44-1(ディートリヒ)
大丈夫だと、ひたすらに言い聞かせて口付けた結果、分かったのは、たかが口付けだと思っていたこれまでの感覚が全て覆ったということと、自分は、自分が考えていた以上に欲深いということだった。
(一度で我慢出来るって言い聞かせたくせに、結局次を強請るって。……ああ、本当に危なかった。手が滑るところだった)
この年まで生きる過程で、口付けやそれ以上の関係を強要されそうになったことは一度や二度じゃない。身体の関係だけは、必死に逃げ続けたおかげで、一度も持ったことがないけれど。口付けは、不意打ちに近いものから、力づくのものまで、何度も重ねて来た。
その結果、ディートリヒの中で、口付けという行為は、手を繋ぐのと同じくらい単純な接触であり、それよりも不快な行為であるという位置づけだった。自らそれをしたいと思ったこともなければ、それを望まれることにうんざりしており、騎士という身分を得てからは、誰からも強要されないことを喜んでいた。そんな行為だったというのに。
(……初めて、口付けたいと思った。その先に進みたいと思った)
胸が痛くなるほどに。だからこそ、一度でも口付けてしまえば、その先を望むだろうことが分かり切っていたから、これまで知らないふりをしていたのだ。甘い接触を望む、自分の気持ちに。
けれどそれを、アウレリアは拒否だと感じていたようだから。
「それを言い訳にして、自分がキスしたかっただけだよね。本当」
眠るアウレリアの髪に顔を埋めながら、呟く。必要だったのだ。自分に対する言い訳が。
アウレリアがそれを許しているから。望んでいるから。彼女への気持ちを証明するために、必要なことだから。
そんな言い訳だけは十分に用意して、初めて、自ら望んで口付けた。おそるおそる、彼女を怖がらせないように。
(それでも、最初はちゃんと出来たんだけどな。……あんなに、物足りないと感じるなんて、思ってもみなかっただけで)
単なる行為でも、口付ければ、その先を望んでしまうことは薄々分かっていた。口付けそのものではなく、それ以上の行為を目的としてしまうだろうと。けれど。
ただ口付けだけでも、もっと深くと、そんなことを願うなんて思っていなかった。自ら望む、愛しい人への口付けが、あんなに甘く、心地良いなんて知らなかったから。
(結果として、身体の方が無理になって、一回部屋に戻ったわけだけど。……格好悪すぎる)

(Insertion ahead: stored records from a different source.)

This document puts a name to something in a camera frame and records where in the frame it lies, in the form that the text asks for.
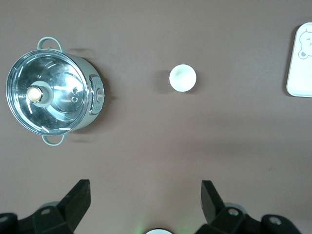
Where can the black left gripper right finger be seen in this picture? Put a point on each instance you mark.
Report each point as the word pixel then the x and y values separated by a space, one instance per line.
pixel 214 207

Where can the glass pot lid with knob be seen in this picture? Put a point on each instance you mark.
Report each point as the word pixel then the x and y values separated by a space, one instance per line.
pixel 56 97

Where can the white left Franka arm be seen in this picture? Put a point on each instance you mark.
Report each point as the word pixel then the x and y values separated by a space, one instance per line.
pixel 159 231

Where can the white IKEA cup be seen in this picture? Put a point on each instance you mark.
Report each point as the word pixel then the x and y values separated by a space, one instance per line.
pixel 182 78

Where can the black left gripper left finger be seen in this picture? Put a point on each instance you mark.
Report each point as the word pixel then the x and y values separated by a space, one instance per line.
pixel 73 204

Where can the cream bear print tray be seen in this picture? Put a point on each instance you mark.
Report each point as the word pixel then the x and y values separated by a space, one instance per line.
pixel 299 78

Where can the pale green electric cooking pot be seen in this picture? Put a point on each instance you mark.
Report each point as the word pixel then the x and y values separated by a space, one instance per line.
pixel 91 69

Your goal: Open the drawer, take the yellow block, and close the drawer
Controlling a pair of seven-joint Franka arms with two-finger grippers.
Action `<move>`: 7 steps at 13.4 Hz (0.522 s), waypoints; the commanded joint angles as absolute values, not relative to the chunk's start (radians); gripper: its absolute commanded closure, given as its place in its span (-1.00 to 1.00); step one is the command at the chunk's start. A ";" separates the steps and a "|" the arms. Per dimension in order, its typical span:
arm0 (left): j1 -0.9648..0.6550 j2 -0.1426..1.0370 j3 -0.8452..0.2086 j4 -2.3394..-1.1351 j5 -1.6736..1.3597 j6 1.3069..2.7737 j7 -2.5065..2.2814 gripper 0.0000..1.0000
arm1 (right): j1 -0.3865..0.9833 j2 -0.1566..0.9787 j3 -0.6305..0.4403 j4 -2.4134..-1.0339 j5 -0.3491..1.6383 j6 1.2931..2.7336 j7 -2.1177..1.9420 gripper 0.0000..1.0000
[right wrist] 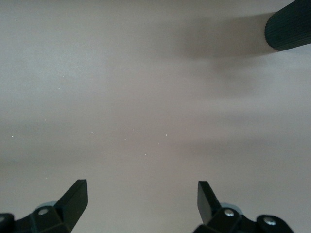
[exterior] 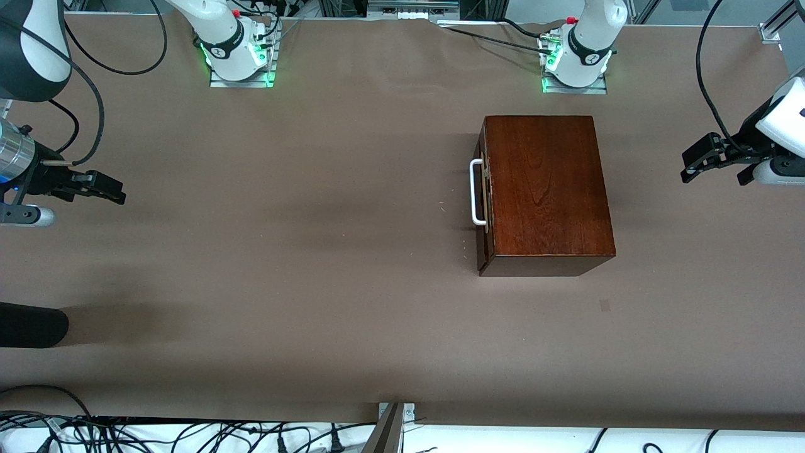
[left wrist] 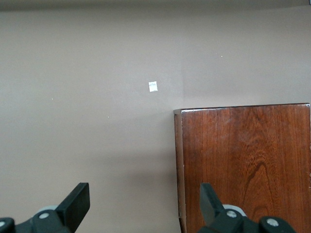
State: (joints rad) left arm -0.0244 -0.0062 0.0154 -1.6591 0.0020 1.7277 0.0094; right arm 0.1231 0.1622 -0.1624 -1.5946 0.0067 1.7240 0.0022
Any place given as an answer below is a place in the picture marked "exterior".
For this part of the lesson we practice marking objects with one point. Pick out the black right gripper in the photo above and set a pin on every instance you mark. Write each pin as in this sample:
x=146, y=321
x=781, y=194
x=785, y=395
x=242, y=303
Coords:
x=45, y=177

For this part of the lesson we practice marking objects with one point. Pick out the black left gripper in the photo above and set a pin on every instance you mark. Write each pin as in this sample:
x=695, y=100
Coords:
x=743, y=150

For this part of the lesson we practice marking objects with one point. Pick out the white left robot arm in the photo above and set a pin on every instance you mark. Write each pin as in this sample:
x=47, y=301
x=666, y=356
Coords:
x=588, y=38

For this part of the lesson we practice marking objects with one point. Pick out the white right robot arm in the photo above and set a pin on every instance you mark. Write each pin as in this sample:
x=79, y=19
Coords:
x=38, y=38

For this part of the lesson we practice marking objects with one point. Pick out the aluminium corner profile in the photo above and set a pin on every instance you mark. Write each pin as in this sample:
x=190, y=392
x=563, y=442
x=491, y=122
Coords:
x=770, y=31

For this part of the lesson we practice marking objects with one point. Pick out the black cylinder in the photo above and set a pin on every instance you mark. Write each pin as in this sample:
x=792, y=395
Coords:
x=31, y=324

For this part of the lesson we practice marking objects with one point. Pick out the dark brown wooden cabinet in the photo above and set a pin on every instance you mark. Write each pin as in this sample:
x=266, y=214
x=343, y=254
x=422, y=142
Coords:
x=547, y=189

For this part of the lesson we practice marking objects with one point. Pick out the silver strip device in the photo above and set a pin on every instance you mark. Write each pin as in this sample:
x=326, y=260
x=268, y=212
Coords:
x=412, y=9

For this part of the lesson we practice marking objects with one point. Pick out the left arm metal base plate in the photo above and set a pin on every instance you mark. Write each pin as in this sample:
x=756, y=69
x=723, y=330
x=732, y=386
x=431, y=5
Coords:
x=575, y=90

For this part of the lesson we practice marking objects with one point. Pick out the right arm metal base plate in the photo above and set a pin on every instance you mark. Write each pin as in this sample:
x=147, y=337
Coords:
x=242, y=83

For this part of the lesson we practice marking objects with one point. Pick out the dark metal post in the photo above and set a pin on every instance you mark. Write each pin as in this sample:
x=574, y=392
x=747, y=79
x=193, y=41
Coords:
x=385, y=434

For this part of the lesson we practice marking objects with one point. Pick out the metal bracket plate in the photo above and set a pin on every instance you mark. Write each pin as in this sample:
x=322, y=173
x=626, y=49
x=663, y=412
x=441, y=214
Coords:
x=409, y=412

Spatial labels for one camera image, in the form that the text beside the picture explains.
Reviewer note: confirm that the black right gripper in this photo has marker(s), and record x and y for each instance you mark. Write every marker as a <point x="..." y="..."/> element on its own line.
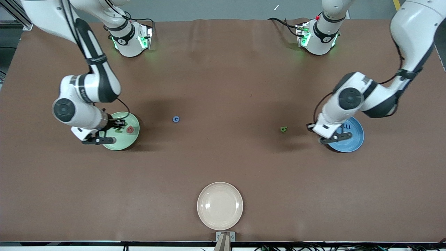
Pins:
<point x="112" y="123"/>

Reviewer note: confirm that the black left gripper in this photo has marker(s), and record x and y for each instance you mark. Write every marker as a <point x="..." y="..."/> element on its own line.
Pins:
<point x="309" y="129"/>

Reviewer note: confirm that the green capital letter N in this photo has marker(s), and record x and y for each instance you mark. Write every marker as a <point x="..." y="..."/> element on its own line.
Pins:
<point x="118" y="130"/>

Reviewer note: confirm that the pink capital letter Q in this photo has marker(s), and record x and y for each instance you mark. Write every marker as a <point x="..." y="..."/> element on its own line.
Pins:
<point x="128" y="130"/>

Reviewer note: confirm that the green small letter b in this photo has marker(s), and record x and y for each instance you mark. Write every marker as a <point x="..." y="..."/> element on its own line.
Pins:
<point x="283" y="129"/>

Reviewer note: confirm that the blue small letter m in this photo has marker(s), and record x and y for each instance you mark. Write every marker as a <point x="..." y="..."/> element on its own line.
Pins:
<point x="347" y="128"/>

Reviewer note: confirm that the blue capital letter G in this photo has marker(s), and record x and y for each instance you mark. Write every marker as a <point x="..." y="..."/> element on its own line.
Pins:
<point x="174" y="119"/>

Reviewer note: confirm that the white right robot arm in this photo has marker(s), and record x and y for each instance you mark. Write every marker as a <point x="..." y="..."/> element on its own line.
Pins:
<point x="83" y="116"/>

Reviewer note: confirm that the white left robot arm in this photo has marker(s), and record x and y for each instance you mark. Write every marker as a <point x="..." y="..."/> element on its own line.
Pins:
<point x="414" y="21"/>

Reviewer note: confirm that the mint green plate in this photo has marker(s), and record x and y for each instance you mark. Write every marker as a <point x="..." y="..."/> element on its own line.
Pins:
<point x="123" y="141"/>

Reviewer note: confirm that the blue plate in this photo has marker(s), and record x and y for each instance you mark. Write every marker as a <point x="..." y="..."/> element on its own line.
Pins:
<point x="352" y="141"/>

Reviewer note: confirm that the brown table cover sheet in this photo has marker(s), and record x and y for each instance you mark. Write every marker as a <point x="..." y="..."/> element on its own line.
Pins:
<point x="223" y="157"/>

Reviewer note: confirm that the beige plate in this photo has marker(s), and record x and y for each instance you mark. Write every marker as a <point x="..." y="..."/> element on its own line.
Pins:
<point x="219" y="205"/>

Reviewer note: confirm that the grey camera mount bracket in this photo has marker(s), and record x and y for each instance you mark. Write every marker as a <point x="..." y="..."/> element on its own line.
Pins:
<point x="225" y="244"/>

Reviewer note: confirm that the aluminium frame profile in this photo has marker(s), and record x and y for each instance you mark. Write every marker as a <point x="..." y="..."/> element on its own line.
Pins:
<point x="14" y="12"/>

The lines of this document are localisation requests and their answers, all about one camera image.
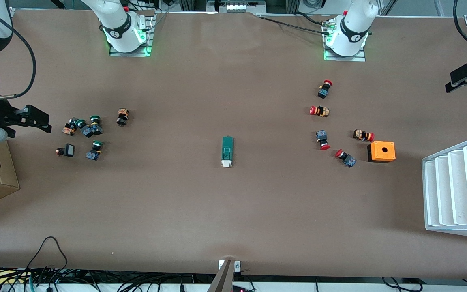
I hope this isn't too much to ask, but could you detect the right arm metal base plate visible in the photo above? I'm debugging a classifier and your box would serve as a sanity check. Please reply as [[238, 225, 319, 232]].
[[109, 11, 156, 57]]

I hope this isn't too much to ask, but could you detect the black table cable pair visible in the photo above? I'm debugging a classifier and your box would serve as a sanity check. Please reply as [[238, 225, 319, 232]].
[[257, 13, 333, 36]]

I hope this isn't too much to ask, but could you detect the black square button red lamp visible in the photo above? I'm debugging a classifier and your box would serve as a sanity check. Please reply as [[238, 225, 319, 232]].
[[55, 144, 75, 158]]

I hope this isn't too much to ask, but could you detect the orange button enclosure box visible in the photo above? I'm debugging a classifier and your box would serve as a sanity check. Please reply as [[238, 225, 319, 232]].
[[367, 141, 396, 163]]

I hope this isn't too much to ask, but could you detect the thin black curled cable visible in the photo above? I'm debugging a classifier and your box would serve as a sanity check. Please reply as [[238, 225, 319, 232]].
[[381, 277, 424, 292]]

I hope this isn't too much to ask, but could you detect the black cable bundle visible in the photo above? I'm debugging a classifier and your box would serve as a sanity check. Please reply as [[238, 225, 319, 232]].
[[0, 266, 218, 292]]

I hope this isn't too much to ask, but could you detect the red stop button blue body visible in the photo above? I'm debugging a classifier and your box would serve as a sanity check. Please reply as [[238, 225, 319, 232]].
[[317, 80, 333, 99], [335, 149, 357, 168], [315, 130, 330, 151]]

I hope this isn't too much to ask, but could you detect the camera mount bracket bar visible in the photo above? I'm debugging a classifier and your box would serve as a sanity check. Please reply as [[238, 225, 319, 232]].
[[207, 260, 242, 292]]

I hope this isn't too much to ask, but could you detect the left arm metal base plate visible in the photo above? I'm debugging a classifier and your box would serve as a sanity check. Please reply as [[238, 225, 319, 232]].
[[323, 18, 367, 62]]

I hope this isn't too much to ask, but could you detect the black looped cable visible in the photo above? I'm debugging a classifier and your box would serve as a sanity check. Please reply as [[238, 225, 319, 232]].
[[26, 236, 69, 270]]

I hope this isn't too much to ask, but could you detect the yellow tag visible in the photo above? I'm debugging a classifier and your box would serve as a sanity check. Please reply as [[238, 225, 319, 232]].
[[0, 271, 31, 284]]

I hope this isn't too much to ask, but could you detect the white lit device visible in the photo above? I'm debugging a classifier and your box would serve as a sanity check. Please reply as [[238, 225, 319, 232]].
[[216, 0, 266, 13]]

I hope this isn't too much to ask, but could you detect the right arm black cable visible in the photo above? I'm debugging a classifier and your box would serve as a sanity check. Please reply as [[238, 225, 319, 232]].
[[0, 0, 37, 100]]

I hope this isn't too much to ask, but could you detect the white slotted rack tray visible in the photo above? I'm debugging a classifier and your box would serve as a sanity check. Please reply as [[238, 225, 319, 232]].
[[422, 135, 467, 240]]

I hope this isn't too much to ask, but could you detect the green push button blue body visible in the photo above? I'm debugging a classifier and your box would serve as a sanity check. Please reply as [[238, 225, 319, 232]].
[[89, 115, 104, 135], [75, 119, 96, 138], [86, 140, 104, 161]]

自分とは反対の方を向いて横になる彼女の頭に額を当てて、深く息を吐く。つい先程のこととは言え、今思い出しても、少々情けなかった。
だって無理だったのだから仕方ないではないか。あのまま、アウレリアの隣で眠るなんて不可能だったのだ。それこそ、眠っている彼女に、寝惚けたまま何か仕出かすかもしれなかった。むしろ、情けないと思いながらもそのように行動したその判断力は、褒められたものだろう。
頭の中で自分を擁護しながら、もう一度息を吐く。腕の中で眠るアウレリアとの距離が、昨日までよりも少し離れている気がして。そのことをまさか、嬉しく思う日が来るとは。
(俺のことを意識してくれてるから、だよね)
思わず、笑みが浮かんでしまう。身を強張らせ、上手く眠りにつけない彼女は本当に愛らしかった。ディートリヒが身じろぐ度に身を固くして。けれど、腕に抱かない方が良いかと聞いたら、彼女は首を振ったのだ。「緊張しているだけですから……」と言って。
「傍にいたいのは、私も同じです。ディートリヒの腕の中は、心地良いもの。……でも、あなたの感情を知って、その、少しだけ、身構えてしまうので……。程々にしてくれたら嬉しいな、と……」
「難しい注文をして、すみません」と、顔を赤くして言うアウレリアの姿に、一度昂ぶりを解消してきたはずなのに、またも身体が反応しそうになって、必死に耐えたのだった。
「もう少しで、やっと婚約式か。それから一年で結婚……。耐えきれるかな、俺」
ぼやくように、しかしその先を期待しながら呟く。遠くとも、必ず近付いてくると思えば。一日一日でも、確実に。だから。
(彼女を手放さざるを得ないような事態にだけは、ならないようにしないと)
彼女の髪から漂う、甘く涼やかな香りを深く吸い込みながら、ディートリヒはそう心に決め、ゆっくりと目を閉じたのだった。